The AVCON conductive interface was the primary competitor to the Magne Charge inductive charging paddle used by the General Motors EV1 and Chevy S10 EV, plus the 2002 Toyota RAV4 EV. Ford and Honda chose AVCON as a more cost effective EV charging solution to transfer the same 6KW AC power to the EV's on-board charging system (208 to 240 VAC, 40 amp circuit into the charging head).

Many public EV charging installations funded by the California Air Resources Board (CARB) – money came from DMV fees – were required to have both an inductive and a conductive AVCON charging head. This meant twice as much money was spent because the simple, cost-effective AVCON was not adopted by all automakers. These public EV charging installations did not use Avcon model charging heads; they used the more expensive EVII ICS-200 model AVCON charging heads.

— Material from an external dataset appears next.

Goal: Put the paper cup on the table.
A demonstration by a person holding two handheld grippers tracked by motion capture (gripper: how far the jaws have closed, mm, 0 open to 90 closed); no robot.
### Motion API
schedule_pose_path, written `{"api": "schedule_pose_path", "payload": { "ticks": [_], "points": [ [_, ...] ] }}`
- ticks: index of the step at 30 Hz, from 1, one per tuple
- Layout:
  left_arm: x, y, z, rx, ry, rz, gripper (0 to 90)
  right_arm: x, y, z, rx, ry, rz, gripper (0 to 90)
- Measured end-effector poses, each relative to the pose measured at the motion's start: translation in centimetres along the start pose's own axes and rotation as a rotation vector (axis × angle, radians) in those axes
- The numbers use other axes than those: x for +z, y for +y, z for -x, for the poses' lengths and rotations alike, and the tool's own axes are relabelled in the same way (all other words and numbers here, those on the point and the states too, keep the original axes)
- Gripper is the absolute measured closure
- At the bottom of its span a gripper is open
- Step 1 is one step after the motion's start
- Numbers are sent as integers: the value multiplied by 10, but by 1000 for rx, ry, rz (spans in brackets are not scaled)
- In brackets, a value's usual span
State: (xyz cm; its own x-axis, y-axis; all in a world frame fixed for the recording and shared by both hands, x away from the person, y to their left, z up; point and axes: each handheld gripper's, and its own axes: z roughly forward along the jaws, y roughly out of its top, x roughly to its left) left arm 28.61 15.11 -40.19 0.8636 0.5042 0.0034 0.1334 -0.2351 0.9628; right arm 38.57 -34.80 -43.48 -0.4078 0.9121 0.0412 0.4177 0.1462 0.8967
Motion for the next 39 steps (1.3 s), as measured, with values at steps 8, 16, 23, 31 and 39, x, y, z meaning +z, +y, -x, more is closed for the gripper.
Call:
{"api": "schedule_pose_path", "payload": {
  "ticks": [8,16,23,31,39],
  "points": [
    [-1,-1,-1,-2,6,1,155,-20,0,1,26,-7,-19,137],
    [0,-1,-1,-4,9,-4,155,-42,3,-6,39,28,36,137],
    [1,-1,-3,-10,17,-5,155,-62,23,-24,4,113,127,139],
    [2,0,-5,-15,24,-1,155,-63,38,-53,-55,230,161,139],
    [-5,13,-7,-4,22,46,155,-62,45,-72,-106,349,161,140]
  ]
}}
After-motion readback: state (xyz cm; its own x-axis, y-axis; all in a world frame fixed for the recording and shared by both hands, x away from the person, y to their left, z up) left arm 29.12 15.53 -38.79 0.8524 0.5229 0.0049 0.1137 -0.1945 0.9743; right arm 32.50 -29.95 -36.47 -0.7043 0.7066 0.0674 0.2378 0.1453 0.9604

Automakers abandoned their promise to CARB to produce production EVs for public purchase by using a CARB mandate loophole (selling slow neighborhood EVs or carts to obtain their CARB credits) and very few production EVs were actually sold to the public (either inductive or conductive).

===Success of the conductive system===
An experiment co-sponsored by the Electric Power Research Institute (EPRI) and conducted by Underwriters Laboratories during the development of SAE J1772 concluded that butt-type contacts outperformed other conductive contact types, including pin-and-sleeve contacts, for the environmental endurance testing phase.

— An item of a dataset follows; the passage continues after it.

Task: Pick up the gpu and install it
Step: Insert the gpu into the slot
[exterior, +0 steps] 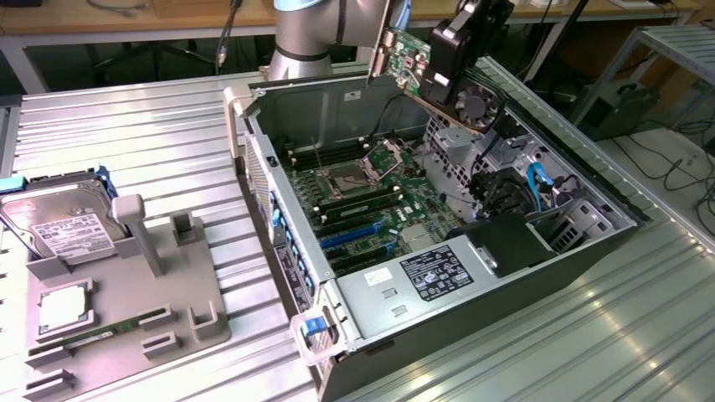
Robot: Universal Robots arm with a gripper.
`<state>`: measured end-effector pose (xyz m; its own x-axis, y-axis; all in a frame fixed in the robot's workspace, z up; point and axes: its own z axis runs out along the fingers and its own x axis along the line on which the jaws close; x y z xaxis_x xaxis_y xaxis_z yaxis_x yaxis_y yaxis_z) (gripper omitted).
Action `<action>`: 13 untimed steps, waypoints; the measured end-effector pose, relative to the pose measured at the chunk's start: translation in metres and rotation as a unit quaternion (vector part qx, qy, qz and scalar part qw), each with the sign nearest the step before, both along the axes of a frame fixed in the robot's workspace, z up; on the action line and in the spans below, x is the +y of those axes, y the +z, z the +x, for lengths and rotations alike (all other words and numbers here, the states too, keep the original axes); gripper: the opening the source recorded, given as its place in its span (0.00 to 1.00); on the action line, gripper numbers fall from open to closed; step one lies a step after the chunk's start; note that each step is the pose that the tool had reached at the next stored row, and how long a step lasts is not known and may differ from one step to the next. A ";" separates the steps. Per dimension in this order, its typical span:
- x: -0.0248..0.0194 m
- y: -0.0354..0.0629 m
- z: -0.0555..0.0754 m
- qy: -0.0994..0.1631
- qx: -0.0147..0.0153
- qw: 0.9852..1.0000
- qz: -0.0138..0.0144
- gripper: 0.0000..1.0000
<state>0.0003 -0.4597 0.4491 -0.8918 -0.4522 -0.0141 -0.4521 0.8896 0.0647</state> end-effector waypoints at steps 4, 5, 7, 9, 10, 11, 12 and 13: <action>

In 2001, AVCON was endorsed by the California Air Resources Board (CARB) over Magne Charge, which caused GM to retire inductive paddle technology in 2002.

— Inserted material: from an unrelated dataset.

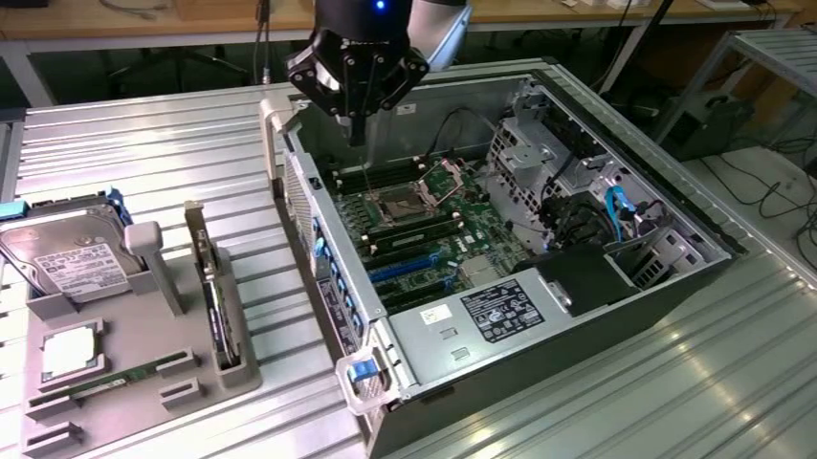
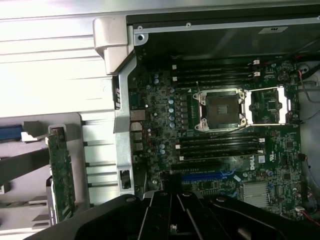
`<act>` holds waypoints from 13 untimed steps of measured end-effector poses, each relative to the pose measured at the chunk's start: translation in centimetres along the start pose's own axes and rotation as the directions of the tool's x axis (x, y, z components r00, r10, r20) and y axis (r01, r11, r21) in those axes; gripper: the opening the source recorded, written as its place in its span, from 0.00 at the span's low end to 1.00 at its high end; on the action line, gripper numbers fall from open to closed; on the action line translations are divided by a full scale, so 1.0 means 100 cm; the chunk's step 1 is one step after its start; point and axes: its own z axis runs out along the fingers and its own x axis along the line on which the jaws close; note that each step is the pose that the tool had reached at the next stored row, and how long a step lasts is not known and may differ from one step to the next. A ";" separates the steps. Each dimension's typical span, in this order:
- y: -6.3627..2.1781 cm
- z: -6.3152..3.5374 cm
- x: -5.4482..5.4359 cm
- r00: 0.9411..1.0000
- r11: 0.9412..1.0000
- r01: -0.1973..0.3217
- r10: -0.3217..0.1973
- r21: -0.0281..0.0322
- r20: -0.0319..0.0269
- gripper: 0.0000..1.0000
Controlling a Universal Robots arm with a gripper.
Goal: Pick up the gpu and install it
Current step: 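Reach for the gpu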
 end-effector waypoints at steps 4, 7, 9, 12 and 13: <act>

Since conductive EV charging AVCONs can be used by all EVs by using an AVCON adapter box that provides a 240 V NEMA 14–50 outlet, and inductive EV charging cannot, some RAV4 EV drivers have taken to bringing their SPI TAL inductive charger with them. This allows RAV4 EVs with an inductive charging system to recharge from public, conductive, AVCON EV charging heads. This practice will fade away since virtually all 2011 and later production Electric Vehicles are equipped with a SAE J1772 charge port. Drivers of the few 2011 and later or conversion vehicles are either using SAE J1772 adapters that connect to their chargers or are putting SAE J1772 charge ports in their vehicles.

===Current status===
With no current production EVs available using the AVCON standard, hosts of EV charging stations (such as Costco, shopping malls, etc.) providing electricity at no or little charge to the consumer withdrew their support to repair their public AVCON EV charging stations. Members of the Electric Auto Association, a 501.3c nonprofit, have set up funds soliciting public donations for EV charging so the charging stations can be repaired after vandals damage them. This keeps the EVs on the road by extending their range for very little electricity cost to the host.

AVCON stations are being converted to the round (Yazaki) SAE J1772 (2009) connector or phased out starting in 2011. In general, the conversion process is largely mechanical, consisting of replacing the AVCON connector with a Yazaki connector, as the signaling protocols are similar.